UN Women in Action in Turkey
To further enhance the refugee response programme, UN Women in Turkey is working to initiate stand-alone projects that benefit the most vulnerable Syrian women and girls.
In 2017, UN Women, with national partners, is carrying out in seven Turkish municipalities a comprehensive assessment that will gather data on the needs and challenges faced by Syrian refugee women and girls in Turkey, their access to services including education and employment opportunities, and identify areas for improvement.
The assessment will provide a strong baseline for future gender-sensitive interventions by UN Women and others, and ensure that programming interventions address specific challenges faced by women entering the work force and economic life.

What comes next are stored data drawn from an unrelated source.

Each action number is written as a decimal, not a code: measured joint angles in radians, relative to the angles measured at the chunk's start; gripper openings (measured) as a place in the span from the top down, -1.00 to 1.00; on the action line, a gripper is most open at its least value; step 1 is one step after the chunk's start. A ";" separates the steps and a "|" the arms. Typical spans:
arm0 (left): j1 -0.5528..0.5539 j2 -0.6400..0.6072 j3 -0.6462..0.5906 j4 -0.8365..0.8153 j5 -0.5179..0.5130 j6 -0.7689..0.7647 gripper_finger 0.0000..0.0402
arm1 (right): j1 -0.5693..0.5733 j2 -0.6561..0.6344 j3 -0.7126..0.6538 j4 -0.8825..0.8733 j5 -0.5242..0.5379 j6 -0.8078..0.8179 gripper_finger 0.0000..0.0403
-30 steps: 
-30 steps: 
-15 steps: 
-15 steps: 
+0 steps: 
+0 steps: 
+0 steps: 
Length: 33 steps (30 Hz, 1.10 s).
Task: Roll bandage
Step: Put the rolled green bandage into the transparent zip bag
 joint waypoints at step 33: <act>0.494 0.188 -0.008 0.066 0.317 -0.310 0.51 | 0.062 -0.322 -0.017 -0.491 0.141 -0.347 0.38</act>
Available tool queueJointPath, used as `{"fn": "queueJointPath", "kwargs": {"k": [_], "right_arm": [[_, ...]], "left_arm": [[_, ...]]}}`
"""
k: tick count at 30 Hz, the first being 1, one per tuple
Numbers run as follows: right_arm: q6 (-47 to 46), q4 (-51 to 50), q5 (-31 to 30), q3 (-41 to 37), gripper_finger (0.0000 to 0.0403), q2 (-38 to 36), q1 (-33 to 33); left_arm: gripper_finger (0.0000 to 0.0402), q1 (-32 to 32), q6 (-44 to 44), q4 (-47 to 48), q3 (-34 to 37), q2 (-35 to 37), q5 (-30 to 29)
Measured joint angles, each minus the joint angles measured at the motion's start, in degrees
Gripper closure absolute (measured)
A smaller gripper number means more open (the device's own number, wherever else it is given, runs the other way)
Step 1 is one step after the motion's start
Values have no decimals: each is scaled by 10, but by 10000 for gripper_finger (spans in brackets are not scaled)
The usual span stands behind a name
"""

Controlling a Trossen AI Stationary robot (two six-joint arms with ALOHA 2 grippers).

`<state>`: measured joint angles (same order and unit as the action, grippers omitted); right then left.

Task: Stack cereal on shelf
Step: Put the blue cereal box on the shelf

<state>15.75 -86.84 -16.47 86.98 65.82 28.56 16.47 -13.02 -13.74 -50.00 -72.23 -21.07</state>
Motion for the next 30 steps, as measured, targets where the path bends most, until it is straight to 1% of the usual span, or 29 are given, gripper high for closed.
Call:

UN Women formed an advisory board for this assessment, ensuring close collaboration with relevant Ministries including the Ministry of Family and Social Policies, civil society and UN agencies.
To enhance the economic and social integration of refugee women and girls in Turkey, UN Women is implementing the Gaziantep Women-only Centre: Providing Livelihood Support, which serves both refugee women with a Temporary Protection Status and women from the host community.
Funded by the Government of Japan, the Gaziantep Women-only Centre is run by UN Women and its implementing partner, the Association for Solidarity with Asylum Seekers and Migrants (ASAM), in cooperation with the International Labour Organization (ILO) and Gaziantep Municipality.
UN Women is planning to further expand its programming for refugee women and girls across different areas of Turkey.